[Problem to solve] Look below for the line holding "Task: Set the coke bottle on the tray" and the line holding "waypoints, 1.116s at". Transcribe exactly those lines and all lines between them, nothing more.

[Provided entries]
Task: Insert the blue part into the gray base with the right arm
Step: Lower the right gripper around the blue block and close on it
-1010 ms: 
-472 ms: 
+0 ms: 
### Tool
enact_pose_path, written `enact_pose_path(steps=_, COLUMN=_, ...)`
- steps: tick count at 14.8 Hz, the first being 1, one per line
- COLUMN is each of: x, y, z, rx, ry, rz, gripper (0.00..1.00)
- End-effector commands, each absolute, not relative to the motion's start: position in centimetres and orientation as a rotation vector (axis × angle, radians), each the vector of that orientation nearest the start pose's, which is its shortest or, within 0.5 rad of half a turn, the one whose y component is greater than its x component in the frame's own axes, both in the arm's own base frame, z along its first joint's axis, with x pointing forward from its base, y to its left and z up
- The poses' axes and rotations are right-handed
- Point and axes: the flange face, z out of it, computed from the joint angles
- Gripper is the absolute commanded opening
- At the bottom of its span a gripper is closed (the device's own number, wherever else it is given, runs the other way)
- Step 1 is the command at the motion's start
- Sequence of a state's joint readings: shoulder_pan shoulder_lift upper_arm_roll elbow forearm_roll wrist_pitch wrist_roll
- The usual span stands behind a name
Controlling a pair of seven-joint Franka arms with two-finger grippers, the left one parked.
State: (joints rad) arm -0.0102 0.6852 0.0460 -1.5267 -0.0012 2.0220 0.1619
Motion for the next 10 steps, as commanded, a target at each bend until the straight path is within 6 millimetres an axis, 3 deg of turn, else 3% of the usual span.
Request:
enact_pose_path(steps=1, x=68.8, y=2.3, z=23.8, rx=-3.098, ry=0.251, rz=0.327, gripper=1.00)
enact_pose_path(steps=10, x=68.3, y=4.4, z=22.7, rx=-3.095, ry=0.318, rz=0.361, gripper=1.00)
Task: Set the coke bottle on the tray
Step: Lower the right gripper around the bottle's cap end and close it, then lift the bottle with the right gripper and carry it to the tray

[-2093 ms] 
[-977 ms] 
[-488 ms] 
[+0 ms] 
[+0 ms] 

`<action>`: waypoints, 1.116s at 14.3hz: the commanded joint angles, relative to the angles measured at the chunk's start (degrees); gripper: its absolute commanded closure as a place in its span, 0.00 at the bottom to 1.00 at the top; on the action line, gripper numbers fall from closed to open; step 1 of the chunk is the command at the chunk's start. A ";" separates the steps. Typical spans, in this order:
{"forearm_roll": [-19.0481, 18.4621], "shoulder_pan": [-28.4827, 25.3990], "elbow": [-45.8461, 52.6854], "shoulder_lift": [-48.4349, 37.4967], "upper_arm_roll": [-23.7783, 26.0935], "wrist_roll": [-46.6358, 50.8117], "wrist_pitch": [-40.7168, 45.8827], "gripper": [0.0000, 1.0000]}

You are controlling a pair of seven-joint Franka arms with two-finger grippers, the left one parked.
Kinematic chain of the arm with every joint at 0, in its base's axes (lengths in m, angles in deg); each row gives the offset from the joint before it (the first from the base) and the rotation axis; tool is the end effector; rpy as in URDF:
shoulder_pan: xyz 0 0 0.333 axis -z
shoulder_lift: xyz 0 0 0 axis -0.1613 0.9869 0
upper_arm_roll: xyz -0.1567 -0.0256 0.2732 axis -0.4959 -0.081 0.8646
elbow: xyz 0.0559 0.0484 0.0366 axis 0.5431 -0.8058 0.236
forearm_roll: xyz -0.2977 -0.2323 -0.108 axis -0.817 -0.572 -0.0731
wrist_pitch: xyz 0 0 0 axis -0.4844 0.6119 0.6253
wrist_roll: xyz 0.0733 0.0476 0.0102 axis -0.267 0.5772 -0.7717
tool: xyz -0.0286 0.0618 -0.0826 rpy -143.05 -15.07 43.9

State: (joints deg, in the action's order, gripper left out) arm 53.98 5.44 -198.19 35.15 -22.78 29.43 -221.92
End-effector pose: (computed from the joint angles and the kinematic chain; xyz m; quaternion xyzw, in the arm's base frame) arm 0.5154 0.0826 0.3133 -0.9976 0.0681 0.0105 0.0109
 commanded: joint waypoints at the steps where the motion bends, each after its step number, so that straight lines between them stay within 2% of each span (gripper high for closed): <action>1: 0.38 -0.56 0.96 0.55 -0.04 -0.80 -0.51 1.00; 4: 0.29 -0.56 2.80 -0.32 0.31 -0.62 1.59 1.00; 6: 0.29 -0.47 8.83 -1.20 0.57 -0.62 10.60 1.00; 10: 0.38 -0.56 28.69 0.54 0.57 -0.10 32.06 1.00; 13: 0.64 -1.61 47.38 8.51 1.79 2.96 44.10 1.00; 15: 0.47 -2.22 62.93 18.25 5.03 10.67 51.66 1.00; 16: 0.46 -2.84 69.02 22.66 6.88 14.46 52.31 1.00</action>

[Answer for this exercise]
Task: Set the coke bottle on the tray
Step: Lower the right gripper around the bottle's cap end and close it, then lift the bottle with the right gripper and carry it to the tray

[-2093 ms] 
[-977 ms] 
[-488 ms] 
[+0 ms] 
[+0 ms] 

`<action>`: waypoints, 1.116s at 14.3hz: the commanded joint angles, relative to the angles measured at the chunk's start (degrees); gripper: its absolute commanded closure as a place in its span, 0.00 at the bottom to 1.00 at the top; on the action line, gripper numbers fall from closed to open; step 1 of the chunk is the command at the chunk's start. A ";" separates the steps. Typical spans, in this order:

That completes the response.